Line filter on the word "without": copy each matching line from the entries.

═════ AVAILABLE RECORDS ═════

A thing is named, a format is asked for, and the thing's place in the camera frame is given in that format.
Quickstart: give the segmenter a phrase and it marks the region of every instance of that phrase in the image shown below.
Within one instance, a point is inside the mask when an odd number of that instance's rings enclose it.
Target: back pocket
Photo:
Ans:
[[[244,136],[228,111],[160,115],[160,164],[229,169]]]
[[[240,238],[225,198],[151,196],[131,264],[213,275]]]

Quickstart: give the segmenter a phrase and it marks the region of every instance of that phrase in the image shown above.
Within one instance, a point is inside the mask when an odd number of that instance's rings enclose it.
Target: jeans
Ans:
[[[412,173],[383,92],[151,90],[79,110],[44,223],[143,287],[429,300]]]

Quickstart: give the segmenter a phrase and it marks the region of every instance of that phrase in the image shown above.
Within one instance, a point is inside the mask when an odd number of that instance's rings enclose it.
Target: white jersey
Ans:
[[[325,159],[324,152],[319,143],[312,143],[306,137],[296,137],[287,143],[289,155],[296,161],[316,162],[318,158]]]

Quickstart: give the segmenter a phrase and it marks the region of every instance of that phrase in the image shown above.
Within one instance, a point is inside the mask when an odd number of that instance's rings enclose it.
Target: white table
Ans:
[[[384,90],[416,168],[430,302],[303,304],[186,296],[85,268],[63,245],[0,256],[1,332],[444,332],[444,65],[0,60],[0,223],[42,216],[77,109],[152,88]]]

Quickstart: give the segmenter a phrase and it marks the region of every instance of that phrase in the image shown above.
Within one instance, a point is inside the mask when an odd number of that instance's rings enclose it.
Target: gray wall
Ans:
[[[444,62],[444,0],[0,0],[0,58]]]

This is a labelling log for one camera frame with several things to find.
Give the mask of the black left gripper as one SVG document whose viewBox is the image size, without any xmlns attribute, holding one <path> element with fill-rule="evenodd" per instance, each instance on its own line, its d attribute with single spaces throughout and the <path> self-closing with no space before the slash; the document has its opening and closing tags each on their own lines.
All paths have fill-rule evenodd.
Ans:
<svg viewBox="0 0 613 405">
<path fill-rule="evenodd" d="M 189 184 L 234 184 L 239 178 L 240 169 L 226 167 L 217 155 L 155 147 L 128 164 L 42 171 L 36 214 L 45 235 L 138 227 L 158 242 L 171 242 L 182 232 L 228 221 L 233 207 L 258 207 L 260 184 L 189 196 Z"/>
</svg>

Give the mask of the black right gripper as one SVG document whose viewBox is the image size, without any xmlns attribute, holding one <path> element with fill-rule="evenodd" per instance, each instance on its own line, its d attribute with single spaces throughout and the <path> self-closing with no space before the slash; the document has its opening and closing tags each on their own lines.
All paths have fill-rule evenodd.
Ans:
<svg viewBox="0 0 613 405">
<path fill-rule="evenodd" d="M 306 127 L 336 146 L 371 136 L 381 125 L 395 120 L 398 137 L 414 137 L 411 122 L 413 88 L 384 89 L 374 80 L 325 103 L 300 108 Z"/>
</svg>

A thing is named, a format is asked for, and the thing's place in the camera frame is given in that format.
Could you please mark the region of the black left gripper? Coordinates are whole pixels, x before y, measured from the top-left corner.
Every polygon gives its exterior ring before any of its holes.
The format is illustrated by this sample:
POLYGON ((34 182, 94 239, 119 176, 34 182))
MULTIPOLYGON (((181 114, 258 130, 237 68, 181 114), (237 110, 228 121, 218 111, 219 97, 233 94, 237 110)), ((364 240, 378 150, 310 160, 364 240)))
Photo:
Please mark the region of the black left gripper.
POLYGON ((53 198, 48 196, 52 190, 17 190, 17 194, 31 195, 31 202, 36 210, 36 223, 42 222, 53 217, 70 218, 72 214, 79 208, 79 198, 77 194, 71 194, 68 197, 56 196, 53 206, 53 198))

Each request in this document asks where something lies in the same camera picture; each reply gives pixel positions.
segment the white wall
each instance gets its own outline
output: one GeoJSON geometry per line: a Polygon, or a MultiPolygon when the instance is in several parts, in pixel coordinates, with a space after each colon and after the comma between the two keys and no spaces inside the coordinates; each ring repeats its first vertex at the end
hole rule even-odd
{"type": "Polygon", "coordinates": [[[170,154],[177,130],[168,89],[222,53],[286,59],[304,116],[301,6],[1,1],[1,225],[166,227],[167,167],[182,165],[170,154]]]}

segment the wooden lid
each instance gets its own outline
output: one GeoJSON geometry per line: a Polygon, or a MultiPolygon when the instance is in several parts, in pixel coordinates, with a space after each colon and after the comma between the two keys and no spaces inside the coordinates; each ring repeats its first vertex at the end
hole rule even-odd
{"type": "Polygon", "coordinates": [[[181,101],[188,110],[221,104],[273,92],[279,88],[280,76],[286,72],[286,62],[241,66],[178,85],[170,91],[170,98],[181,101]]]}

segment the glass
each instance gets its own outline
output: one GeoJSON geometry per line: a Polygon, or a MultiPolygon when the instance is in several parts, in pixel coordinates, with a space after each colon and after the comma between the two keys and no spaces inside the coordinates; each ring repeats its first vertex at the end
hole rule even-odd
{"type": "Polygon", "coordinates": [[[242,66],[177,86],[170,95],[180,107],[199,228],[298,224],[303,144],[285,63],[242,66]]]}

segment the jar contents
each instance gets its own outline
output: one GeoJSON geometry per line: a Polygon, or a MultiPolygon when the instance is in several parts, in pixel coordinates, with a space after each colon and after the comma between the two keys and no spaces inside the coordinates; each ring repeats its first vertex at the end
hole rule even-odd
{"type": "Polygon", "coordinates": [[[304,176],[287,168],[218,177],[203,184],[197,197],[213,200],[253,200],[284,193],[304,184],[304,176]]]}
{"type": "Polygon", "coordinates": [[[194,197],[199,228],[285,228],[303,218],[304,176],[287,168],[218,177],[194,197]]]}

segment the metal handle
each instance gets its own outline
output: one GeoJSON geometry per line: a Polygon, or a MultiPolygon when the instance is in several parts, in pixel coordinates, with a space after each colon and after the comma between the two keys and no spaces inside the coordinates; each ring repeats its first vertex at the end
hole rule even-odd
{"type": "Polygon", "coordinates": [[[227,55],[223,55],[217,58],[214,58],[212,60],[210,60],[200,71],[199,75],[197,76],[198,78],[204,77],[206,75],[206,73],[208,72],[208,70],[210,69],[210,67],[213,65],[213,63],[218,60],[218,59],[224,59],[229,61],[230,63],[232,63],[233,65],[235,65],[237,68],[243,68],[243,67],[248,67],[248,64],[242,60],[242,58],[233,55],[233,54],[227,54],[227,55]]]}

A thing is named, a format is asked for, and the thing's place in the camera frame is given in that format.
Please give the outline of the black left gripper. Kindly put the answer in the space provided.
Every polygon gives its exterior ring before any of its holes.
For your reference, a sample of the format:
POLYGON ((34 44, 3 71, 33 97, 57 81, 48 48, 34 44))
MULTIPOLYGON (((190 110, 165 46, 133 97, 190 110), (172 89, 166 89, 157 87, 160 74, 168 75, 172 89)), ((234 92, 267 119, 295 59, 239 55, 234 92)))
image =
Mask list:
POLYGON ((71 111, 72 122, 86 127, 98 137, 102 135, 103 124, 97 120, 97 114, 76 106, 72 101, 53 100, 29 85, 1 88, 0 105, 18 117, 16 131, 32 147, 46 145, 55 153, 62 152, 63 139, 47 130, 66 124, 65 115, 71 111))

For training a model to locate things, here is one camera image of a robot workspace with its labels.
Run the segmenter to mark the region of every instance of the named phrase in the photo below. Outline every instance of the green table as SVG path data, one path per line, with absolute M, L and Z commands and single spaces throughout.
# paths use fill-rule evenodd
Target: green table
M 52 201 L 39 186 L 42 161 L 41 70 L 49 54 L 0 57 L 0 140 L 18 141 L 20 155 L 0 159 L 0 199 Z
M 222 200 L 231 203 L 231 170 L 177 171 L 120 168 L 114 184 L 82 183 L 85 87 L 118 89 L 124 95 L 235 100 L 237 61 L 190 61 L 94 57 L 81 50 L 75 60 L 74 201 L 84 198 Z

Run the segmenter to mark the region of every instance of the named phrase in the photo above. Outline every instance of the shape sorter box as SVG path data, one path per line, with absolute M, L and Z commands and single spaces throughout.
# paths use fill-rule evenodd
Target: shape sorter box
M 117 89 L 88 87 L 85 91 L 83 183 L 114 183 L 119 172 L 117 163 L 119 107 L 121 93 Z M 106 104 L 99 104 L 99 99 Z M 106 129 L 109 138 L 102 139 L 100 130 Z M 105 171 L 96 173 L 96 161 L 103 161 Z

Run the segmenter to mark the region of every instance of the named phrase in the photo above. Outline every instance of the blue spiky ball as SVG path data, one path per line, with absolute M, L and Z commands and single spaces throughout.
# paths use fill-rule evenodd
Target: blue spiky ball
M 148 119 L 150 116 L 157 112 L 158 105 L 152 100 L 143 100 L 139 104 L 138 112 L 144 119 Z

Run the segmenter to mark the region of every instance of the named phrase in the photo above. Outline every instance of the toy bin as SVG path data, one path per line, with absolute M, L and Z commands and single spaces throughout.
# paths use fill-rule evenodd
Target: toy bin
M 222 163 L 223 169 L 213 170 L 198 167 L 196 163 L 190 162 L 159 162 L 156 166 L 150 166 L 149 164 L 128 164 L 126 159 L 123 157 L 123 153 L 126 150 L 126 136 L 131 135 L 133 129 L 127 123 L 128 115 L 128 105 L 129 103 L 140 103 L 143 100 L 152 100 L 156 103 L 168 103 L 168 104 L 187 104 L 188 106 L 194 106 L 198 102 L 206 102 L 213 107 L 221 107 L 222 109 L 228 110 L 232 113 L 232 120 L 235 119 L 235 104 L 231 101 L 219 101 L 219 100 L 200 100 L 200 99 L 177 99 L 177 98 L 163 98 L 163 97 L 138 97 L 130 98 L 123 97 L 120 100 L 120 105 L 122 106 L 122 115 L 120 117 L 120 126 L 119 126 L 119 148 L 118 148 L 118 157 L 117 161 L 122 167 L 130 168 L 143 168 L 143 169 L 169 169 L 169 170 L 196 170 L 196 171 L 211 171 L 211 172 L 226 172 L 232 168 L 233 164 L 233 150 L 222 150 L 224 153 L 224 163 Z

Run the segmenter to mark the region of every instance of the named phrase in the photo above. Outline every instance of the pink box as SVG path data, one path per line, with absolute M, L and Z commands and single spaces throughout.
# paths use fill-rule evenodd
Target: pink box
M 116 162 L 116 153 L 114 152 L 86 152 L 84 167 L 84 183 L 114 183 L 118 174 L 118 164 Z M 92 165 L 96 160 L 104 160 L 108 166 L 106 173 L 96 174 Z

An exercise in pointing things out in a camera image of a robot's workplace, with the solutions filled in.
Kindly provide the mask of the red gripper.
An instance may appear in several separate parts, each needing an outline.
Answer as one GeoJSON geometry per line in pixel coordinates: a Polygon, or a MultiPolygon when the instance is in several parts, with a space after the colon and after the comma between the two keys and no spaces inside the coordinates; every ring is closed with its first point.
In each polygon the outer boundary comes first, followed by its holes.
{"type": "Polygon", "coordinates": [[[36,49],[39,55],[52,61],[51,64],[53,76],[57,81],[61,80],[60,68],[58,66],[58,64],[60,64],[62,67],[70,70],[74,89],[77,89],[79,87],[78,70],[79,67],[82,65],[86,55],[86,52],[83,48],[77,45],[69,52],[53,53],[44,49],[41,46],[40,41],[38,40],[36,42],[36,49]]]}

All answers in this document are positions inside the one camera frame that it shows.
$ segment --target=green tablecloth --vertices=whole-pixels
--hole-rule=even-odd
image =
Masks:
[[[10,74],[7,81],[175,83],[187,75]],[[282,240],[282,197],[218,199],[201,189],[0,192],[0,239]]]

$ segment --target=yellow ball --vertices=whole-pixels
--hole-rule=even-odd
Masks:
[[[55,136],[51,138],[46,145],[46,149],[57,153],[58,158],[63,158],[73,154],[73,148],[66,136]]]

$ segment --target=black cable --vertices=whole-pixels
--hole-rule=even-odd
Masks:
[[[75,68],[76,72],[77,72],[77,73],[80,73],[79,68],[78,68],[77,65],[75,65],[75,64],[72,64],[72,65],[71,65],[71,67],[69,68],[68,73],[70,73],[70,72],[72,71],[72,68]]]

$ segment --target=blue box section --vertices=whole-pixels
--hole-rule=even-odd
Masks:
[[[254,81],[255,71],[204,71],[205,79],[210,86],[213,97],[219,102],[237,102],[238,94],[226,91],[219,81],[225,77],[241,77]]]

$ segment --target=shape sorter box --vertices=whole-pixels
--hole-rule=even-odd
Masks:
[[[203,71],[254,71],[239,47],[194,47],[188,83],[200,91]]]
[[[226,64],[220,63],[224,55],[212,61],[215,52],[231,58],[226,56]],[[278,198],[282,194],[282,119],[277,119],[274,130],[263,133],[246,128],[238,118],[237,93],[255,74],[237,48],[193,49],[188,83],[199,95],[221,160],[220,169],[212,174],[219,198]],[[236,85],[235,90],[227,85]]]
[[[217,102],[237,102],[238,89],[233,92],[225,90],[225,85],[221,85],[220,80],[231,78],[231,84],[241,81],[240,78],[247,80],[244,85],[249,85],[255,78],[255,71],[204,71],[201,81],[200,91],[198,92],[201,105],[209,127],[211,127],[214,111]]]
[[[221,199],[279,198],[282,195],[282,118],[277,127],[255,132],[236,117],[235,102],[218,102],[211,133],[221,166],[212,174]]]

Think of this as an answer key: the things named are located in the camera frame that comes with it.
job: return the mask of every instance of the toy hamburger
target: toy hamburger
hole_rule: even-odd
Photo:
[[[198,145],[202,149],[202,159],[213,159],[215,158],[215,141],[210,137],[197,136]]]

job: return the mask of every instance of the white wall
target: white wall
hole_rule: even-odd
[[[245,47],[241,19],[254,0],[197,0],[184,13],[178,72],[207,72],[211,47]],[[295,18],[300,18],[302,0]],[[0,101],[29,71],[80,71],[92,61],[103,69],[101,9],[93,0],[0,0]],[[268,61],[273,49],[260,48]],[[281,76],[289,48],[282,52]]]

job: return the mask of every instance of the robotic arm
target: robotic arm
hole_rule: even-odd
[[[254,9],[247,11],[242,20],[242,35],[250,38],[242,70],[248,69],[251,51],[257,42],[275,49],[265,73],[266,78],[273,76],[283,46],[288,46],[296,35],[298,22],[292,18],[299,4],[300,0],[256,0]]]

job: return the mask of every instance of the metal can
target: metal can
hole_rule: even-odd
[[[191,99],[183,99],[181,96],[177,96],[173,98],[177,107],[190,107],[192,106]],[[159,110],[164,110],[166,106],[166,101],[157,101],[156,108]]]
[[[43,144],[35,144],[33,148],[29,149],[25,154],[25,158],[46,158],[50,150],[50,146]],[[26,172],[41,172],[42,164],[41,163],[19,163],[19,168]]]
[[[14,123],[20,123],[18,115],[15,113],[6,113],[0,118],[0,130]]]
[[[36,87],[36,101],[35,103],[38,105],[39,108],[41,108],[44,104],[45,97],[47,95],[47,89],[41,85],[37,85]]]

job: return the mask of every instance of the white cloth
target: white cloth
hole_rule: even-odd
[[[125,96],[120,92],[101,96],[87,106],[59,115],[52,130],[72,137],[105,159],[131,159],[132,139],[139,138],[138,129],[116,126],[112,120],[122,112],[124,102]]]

═════

§ RESPONSE:
Give the mask of the black left gripper as one SVG document whose viewBox is the image size, without any xmlns attribute, holding one <path> element with fill-rule="evenodd" per instance, each instance on its own line, its d attribute with single spaces throughout and the <path> self-closing with no space before the slash; the document has its opening and closing tags each on their own lines.
Give the mask of the black right gripper as one SVG document whose viewBox is the image size, without any xmlns attribute, holding one <path> element with fill-rule="evenodd" per instance, each instance on its own line, its d attribute with single spaces throughout and the <path> self-closing with no space before the slash; the document has its opening and closing tags each on their own lines.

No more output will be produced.